The LSO’s shill in the Times, Richard Morrison: ‘The appointment is a riposte to commentators who predicted the loss of Rattle and the decision not to proceed with a new concert hall would signal a decline in the LSO’s status as Britain’s pre-eminent orchestra.’
In fact, it is a panicked response to Rattle’s defection to Munich, a move every reader of this site had anticipated for a year but which the LSO leadership had stubbornly blindsided.
No sooner had Rattle made his announcement than red buttons were hit and the top one pinged loud. Pappano, who has been music director at Covent Garden for just under 20 years, is British born and resident and extremely well liked by the world’s best singers, needed to leave his longterm job and had developed a good rapport over several seasons with the LSO players. He’s a tremendous conductor of a wide repertoire and a gifted trainer of stable ensembles, as he has shown both at Covent Garden and at Santa Cecilia in Rome. He is also an extremely convivial, outgoing, intelligent and concerned man.
The downsides, unmentioned elsewhere, are these:
1 There has been no rush for his services. He is not favoured by the Berlin and Vienna Phils nor by the US Big Five.
2 He’s 61, a known commodity, no suprises expected.

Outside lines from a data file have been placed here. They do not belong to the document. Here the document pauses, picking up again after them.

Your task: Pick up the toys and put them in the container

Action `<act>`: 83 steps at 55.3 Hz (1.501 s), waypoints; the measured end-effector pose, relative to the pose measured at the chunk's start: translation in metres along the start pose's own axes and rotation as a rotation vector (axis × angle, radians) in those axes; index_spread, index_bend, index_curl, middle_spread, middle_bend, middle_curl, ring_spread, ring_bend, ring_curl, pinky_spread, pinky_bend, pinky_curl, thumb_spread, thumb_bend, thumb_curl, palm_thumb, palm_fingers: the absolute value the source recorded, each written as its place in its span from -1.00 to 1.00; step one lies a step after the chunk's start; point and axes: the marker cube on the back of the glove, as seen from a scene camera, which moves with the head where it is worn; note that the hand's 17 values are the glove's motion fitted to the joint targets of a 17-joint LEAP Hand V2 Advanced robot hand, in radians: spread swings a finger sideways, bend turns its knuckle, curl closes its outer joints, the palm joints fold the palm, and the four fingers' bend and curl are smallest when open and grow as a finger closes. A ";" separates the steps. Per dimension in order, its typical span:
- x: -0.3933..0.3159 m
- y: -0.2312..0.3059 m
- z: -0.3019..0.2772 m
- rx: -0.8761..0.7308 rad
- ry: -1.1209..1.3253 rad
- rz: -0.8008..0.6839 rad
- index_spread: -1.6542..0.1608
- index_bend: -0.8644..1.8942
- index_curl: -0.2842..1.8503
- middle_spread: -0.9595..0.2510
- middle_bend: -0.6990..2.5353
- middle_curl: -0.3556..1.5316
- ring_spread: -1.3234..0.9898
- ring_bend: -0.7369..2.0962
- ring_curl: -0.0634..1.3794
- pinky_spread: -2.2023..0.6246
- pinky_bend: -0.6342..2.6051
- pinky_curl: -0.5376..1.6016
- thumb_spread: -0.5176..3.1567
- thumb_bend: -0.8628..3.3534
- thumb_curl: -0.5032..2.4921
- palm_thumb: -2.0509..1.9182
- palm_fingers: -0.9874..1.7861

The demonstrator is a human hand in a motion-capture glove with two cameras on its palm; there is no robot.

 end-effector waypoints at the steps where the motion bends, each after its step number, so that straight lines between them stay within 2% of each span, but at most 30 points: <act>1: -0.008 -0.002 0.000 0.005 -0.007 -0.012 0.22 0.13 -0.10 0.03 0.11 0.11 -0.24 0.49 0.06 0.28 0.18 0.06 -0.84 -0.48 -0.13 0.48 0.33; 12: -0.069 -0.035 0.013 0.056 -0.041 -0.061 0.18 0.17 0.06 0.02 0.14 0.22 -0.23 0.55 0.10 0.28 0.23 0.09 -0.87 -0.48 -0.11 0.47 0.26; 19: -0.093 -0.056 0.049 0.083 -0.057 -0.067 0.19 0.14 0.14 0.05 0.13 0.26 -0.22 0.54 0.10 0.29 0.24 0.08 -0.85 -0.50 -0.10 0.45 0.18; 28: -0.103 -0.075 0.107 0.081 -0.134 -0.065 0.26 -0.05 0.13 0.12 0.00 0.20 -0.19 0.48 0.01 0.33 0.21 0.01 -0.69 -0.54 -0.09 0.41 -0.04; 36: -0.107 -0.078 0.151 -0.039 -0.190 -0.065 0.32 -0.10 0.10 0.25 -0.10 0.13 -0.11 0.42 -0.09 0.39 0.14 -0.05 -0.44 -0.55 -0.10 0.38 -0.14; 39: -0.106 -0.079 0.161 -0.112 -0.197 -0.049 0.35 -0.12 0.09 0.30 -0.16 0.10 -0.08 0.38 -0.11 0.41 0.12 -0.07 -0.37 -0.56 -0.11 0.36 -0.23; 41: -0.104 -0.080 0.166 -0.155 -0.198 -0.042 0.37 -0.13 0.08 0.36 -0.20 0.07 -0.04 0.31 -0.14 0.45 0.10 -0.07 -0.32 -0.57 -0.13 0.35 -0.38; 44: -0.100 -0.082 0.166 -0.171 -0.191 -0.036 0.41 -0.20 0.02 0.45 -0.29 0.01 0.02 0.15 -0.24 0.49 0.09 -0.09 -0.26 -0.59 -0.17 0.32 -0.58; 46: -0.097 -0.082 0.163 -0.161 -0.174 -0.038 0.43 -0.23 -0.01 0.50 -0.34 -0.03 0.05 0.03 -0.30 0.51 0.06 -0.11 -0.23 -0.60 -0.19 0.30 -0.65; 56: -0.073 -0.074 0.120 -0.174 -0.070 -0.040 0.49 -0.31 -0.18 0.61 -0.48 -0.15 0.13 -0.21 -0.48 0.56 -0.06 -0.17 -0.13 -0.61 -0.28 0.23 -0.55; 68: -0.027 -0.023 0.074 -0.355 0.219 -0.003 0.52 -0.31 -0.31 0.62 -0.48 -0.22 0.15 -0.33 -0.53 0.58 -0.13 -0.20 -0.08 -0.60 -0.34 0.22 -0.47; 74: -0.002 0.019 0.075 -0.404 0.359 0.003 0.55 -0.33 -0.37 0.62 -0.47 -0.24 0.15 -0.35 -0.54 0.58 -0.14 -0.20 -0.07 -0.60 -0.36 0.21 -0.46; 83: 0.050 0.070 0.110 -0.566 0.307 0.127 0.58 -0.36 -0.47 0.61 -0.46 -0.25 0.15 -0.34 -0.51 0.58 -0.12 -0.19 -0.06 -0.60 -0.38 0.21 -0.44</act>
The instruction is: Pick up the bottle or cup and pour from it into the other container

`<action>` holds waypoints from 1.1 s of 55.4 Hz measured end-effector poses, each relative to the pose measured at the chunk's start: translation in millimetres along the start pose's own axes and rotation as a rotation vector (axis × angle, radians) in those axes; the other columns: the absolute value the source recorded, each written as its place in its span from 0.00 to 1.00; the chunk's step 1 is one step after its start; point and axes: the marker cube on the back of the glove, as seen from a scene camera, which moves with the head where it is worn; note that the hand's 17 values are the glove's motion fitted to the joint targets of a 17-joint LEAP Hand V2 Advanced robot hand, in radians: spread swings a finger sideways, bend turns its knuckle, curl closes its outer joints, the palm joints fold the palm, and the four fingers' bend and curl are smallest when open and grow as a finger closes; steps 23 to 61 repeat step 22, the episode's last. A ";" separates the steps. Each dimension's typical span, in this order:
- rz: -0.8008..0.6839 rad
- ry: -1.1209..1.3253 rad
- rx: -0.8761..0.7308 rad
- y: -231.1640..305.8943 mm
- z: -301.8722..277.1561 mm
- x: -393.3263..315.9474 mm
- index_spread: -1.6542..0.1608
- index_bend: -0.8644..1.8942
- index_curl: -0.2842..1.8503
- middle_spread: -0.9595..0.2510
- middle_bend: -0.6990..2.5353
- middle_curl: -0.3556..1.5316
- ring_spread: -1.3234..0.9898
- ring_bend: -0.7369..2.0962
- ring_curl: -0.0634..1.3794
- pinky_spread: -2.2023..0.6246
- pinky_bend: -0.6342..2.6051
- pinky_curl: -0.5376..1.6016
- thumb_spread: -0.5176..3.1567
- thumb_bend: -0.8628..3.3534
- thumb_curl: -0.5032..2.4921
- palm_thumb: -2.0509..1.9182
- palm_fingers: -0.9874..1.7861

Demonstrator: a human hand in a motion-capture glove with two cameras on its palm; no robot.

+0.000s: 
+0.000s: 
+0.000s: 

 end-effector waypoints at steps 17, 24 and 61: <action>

The LSO will glitter with recitals by the Kaufmann-Netrebko set.
3 He’s not a mentor of young conductors, as Rattle was.
4 He lacks Rattle’s international touring profile, beyond the UK and western Europe.
5 The appointment was so hasty it had to be announced while Pappano was in Italy, could not wait until he was home.
He’s the best choice in very bad circumstances, but why did the LSO ignore his availability when they appointed Rattle?